**Exercise aim:**
Locate, in the data below, the line that contains "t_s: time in" and the line that contains "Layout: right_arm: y"; reproduce exactly those two lines and every line between them, nothing more.

Segment Start: Supplied data

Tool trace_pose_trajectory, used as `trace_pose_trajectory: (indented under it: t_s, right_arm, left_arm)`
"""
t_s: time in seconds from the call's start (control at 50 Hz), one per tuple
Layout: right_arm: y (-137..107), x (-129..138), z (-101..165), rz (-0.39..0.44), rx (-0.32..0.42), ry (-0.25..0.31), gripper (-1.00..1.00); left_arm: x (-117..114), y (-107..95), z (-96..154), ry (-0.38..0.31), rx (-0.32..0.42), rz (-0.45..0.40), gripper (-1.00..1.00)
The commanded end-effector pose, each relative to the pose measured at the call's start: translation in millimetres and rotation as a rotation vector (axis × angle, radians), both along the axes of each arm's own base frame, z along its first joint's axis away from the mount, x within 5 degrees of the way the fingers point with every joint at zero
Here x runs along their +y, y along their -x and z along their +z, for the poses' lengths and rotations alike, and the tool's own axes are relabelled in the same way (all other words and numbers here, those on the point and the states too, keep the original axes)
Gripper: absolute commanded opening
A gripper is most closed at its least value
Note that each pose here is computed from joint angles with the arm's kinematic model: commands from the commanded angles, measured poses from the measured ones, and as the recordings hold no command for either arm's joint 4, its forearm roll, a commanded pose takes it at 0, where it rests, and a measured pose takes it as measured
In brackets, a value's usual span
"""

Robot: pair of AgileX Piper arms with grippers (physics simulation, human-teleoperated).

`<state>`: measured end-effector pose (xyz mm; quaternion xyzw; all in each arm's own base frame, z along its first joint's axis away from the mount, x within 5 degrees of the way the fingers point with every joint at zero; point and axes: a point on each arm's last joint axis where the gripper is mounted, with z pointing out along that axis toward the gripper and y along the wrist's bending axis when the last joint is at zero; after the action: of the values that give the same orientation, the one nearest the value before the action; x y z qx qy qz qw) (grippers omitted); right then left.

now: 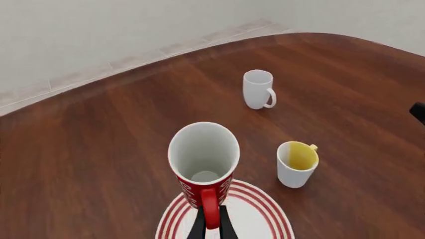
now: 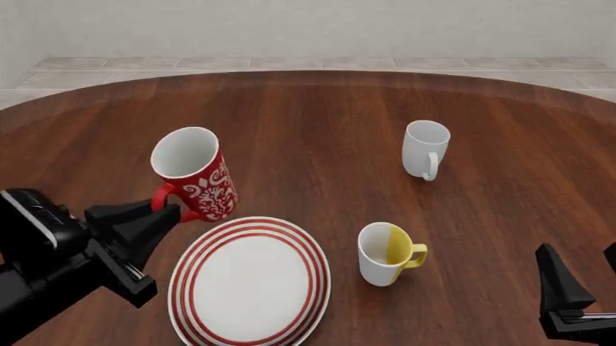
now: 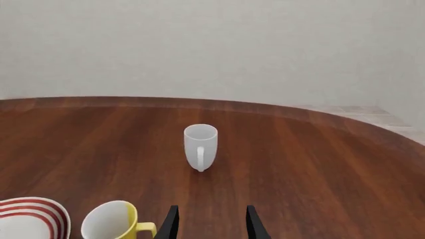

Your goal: Pick up the red mug and put it on the plate

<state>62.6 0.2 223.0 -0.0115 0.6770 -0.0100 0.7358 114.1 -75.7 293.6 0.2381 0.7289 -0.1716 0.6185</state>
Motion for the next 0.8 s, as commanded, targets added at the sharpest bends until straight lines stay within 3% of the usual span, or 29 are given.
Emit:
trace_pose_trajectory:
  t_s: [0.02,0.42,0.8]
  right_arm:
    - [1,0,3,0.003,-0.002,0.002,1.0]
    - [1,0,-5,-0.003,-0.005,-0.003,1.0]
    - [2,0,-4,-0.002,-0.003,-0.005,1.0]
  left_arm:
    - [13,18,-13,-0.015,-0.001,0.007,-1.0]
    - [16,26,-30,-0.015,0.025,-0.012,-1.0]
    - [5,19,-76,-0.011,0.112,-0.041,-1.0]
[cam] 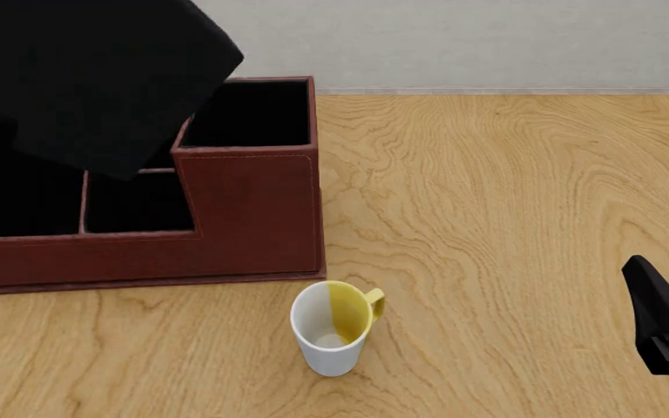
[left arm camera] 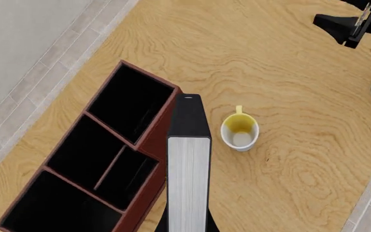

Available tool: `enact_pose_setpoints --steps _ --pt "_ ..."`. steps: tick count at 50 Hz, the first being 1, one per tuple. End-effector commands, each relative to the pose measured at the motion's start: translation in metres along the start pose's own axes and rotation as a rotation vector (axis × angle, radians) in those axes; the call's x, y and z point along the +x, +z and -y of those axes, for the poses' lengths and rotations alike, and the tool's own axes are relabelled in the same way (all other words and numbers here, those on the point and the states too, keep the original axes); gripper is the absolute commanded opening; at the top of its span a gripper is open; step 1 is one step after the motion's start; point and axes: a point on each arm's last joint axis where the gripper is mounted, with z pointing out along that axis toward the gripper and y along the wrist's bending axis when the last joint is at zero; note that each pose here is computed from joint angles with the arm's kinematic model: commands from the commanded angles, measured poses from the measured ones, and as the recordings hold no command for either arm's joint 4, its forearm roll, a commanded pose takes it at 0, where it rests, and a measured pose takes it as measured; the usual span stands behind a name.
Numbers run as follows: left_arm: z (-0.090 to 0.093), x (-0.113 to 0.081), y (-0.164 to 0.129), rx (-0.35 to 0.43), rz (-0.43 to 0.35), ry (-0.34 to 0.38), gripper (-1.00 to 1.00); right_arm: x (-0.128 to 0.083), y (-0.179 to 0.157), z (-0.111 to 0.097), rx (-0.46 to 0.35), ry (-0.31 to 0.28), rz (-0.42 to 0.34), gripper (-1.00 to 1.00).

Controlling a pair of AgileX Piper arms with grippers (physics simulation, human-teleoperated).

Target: Pick up the book and place it in the right compartment of the caddy.

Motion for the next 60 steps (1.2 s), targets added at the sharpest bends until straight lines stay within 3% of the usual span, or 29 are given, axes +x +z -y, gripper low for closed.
enact_pose_setpoints --steps 1,6,16,24,38,45,49,60 --pt "-0.019 -0.041 -0.021 -0.064 0.116 -0.06 -1.0 0.0 0.0 0.0 0.0 0.002 0.0 1.0" --pt "-0.024 -0.051 -0.007 -0.061 0.098 -0.065 -1.0 0.0 0.0 0.0 -0.001 0.002 -0.001 1.0" --pt "-0.049 -0.092 0.023 -0.084 0.067 -0.11 -1.0 0.0 0.0 0.0 -0.001 0.002 -0.001 1.0" --pt "-0.067 -0.11 0.07 -0.083 -0.007 -0.12 -1.0 0.0 0.0 0.0 0.0 0.007 0.0 1.0" --pt "-0.086 -0.102 0.144 -0.057 -0.177 -0.123 -1.0 0.0 0.0 0.0 0.001 0.012 0.0 1.0" --pt "-0.086 -0.1 0.156 -0.045 -0.201 -0.127 -1.0 0.0 0.0 0.0 0.002 0.015 0.001 1.0" --pt "-0.084 -0.09 0.165 -0.027 -0.248 -0.101 -1.0 0.0 0.0 0.0 0.001 0.018 0.0 1.0" --pt "-0.092 -0.08 0.158 -0.05 -0.265 -0.101 -1.0 0.0 0.0 0.0 0.0 0.022 -0.002 1.0"
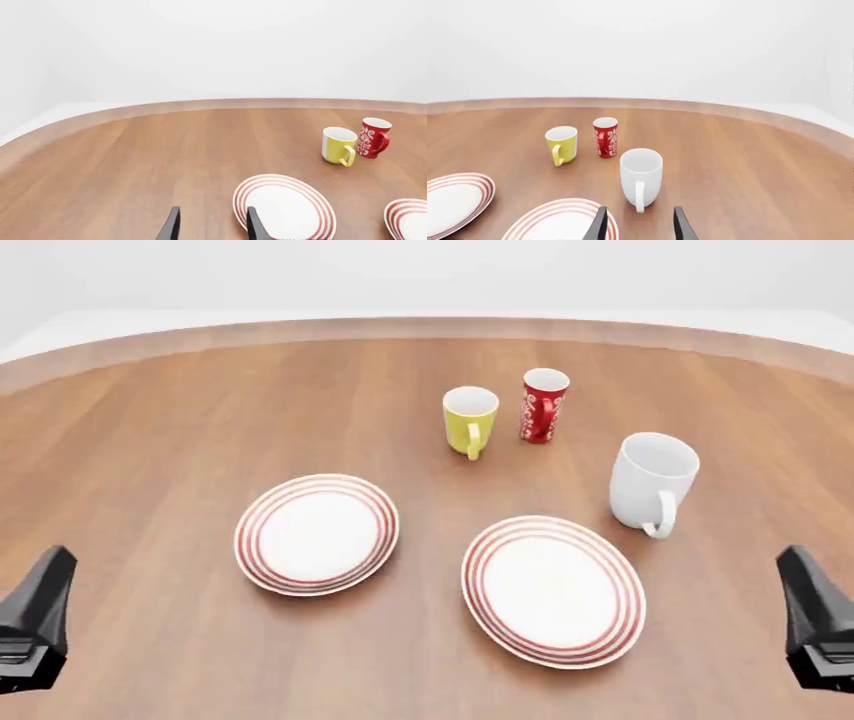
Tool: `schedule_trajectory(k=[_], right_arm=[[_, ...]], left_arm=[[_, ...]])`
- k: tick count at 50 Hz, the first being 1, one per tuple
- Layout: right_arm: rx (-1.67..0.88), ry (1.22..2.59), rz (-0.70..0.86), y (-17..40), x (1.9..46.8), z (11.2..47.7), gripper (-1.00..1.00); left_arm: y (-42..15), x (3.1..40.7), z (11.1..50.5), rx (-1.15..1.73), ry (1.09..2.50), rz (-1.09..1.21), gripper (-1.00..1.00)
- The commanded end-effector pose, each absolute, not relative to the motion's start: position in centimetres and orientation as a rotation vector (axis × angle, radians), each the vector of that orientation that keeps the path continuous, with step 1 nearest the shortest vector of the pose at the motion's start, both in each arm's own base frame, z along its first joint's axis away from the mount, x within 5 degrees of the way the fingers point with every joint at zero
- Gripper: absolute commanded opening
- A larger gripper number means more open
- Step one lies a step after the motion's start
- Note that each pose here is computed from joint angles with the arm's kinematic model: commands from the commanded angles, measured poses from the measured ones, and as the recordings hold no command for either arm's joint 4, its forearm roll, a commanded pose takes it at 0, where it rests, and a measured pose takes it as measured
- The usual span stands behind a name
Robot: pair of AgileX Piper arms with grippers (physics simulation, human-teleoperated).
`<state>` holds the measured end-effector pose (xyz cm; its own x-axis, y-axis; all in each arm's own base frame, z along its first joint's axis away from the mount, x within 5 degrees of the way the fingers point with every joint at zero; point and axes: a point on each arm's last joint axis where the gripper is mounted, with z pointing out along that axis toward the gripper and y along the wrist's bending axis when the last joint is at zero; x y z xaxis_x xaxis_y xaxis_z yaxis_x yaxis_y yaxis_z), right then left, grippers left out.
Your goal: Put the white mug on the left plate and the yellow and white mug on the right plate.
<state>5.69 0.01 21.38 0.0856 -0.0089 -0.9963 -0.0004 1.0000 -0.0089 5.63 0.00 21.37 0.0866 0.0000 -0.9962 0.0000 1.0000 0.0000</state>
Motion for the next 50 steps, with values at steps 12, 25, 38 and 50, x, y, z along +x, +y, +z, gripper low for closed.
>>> schedule_trajectory(k=[12,25,38,50], right_arm=[[-0.041,1.515,-0.015,0.1,6.3,21.7,1.0],[-0.078,1.537,-0.011,0.4,8.2,22.5,1.0],[-0.077,1.549,-0.019,0.4,11.3,22.7,1.0],[-0.077,1.552,-0.022,0.4,11.8,22.7,1.0]], left_arm=[[0.0,5.7,21.4,0.0,1.485,0.0,1.0],[0.0,5.7,21.4,0.0,1.485,0.0,1.0],[0.0,5.7,21.4,0.0,1.485,0.0,1.0],[0.0,5.7,21.4,0.0,1.485,0.0,1.0]])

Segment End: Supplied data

**Output of the exercise:**
t_s: time in seconds from the call's start (control at 50 Hz), one per tuple
Layout: right_arm: y (-137..107), x (-129..138), z (-101..165), rz (-0.39..0.44), rx (-0.32..0.42), ry (-0.25..0.31), gripper (-1.00..1.00); left_arm: x (-117..114), y (-107..95), z (-96..154), ry (-0.38..0.31), rx (-0.32..0.42), rz (-0.45..0.40), gripper (-1.00..1.00)

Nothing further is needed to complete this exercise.